> **Your assignment**: Once the line with "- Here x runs" is found in the data, output it and each following line exactly, up to and including the line with "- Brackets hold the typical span", and nothing before or after.
★ ★ ★
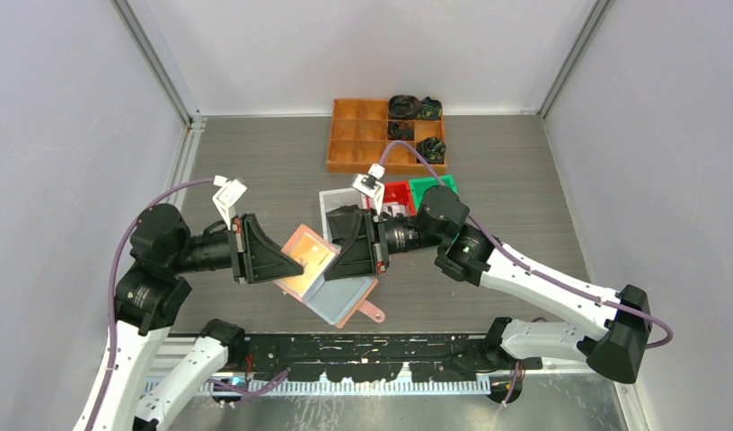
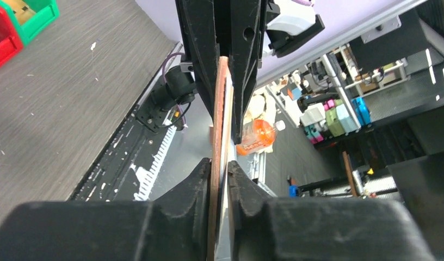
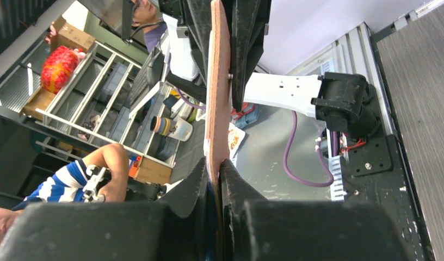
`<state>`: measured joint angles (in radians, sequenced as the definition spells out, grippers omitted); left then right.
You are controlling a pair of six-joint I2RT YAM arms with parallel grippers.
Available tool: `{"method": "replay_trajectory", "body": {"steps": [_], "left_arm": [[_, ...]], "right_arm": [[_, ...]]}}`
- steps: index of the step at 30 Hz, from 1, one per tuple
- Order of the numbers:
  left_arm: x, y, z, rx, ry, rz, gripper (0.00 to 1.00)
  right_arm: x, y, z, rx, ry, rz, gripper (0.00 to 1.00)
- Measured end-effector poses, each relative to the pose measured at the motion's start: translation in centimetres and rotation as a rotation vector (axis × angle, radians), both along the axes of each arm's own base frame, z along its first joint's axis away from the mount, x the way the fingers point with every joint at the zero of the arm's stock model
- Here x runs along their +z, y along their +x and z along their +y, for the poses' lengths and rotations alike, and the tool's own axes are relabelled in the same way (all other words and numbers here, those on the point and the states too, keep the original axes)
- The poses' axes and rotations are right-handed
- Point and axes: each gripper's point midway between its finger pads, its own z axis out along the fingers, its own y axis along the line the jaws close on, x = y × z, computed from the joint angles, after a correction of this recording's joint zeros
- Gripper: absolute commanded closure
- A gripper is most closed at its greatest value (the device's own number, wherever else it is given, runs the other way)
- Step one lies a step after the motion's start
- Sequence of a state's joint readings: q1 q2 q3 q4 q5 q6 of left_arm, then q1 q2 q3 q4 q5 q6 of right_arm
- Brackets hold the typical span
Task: Take the credit cards out of the card holder
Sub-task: Remove the credit card from the card holder.
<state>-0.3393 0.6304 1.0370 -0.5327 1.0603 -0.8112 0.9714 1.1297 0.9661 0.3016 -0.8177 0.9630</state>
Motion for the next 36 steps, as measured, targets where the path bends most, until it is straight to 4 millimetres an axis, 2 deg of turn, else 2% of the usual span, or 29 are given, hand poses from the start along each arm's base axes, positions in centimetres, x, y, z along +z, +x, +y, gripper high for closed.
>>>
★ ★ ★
> **Your response**:
- Here x runs along their +z, y along their +x and z along their +y, for the poses' lengths and rotations alike, and the tool's own axes are relabelled in the same way (all other words and numbers here, those on the point and the states too, keep the original axes)
- The poses' axes and rotations are right-handed
- Point and axes: each gripper's point midway between its finger pads, its own z axis out along the fingers, its own y axis along the line the jaws close on, x = y × z, computed from the joint angles, after a correction of this recording's joint zeros
- Gripper: absolute commanded closure
- A gripper is most closed at its greatest value (the device's own number, wherever else it is given, runs the other way)
- Step one lies a step after the motion's start
- Sequence of a state's joint readings: q1 q2 q3 q4 q5 q6 of left_arm, then q1 q2 q3 q4 q5 q6 of right_arm
- Brackets hold the typical span

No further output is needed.